A literature search covering PubMed, Embase and the Cochrane library up to October 31, 2016 identified randomized, controlled trials investigating neoadjuvant chemotherapy plus trastuzumab and lapatinib either alone or in combination where published data for pCR based on pre-treatment TIL scores were available. Two subgroups were considered: high baseline TIL vs. non-high TIL, according to each study definition. Summary risk estimates (odds ratio) and 95% confidence intervals (CI) were calculated for pCR using pre-treatment TIL levels for each trial. Pooled analyses were conducted using random and fixed effects models. Interaction P-values were computed using a Monte Carlo permutation test.

RESULTS

A total of 5 studies (N=1256 patients) were included. Overall, high TIL subgroup was associated with a significantly increased pCR rate (OR 2.46; 95% CI 1.36-4.43; P=0.003). No interaction was observed between TIL subgroup (high vs. non-high TIL) and response to anti-HER2 agent(s) (trastuzumab vs. lapatinib vs. their combination; P=0.747) and chemotherapy (anthracycline and taxanes vs. taxanes only; P=0.201).
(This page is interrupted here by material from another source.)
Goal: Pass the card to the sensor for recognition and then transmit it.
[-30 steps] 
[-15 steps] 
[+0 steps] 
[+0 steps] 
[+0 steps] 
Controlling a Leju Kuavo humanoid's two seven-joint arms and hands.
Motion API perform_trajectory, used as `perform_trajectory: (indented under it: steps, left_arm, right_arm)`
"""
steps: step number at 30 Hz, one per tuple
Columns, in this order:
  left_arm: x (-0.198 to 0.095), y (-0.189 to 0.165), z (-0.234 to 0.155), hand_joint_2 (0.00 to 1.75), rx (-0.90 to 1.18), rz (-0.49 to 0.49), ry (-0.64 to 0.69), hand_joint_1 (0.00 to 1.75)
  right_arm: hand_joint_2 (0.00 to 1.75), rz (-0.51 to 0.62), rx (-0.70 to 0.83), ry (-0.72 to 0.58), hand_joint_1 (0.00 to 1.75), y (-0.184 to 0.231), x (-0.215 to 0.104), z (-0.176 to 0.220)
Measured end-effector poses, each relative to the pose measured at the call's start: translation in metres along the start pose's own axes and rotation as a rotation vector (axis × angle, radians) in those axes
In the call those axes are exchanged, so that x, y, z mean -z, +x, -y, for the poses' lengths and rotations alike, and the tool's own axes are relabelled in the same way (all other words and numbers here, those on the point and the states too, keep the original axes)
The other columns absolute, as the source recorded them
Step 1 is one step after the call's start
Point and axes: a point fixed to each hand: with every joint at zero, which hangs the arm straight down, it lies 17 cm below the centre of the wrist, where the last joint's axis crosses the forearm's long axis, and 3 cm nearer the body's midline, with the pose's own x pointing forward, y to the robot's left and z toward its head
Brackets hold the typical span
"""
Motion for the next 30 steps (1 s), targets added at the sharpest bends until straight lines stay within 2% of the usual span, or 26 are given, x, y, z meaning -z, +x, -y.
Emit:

A stronger association between high TIL subgroup and pCR rates was observed when examining only the 4 studies using anthracycline- and taxane- based neoadjuvant chemotherapy and the 60% cut-off for high TIL (N=869, NeoALTTO excluded) with an OR of 2.88 (95% CI 2.03-4.08; P<0.001).

CONCLUSIONS

In HER2-positive breast cancer, high baseline TIL are associated with increased pCR probability irrespective of neoadjuvant anti-HER2 agent(s) and chemotherapy regimens used.

摘要

背景

在 HER2 阳性乳腺癌中,已描述了基线肿瘤浸润淋巴细胞(TIL)与结局之间的关系。然而,这种关联的程度以及这种效应是否因抗 HER2 药物的类型而异仍存在争议。本荟萃分析调查了接受新辅助化疗加曲妥珠单抗和拉帕替尼单药或联合治疗的 HER2 阳性乳腺癌患者中基线 TIL 与病理完全缓解(pCR)率之间的关联。

方法

对 PubMed、Embase 和 Cochrane 图书馆进行文献检索,截至 2016 年 10 月 31 日,检索了新辅助化疗加曲妥珠单抗和拉帕替尼单药或联合治疗,且可获得基于治疗前 TIL 评分的 pCR 发表数据的随机对照试验。考虑了两个亚组:根据每项研究的定义,高基线 TIL 与非高 TIL。使用每个试验的治疗前 TIL 水平计算 pCR 的汇总风险估计值(比值比)和 95%置信区间(CI)。使用随机和固定效应模型进行汇总分析。使用蒙特卡罗置换检验计算交互 P 值。

结果

共纳入 5 项研究(N=1256 例患者)。总体而言,高 TIL 亚组与 pCR 率显著增加相关(OR 2.46;95%CI 1.36-4.43;P=0.003)。未观察到 TIL 亚组(高与非高 TIL)与抗 HER2 药物(曲妥珠单抗与拉帕替尼与它们的联合)和化疗(蒽环类和紫杉烷与仅紫杉烷)之间的反应之间存在交互作用(P=0.747)。当仅检查使用蒽环类和紫杉烷类新辅助化疗和高 TIL 60%截止值的 4 项研究(N=869,排除 NeoALTTO)时,高 TIL 亚组与 pCR 率之间的关联更强,比值比为 2.88(95%CI 2.03-4.08;P<0.001)。

结论

在 HER2 阳性乳腺癌中,高基线 TIL 与增加的 pCR 概率相关,而与新辅助抗 HER2 药物和化疗方案无关。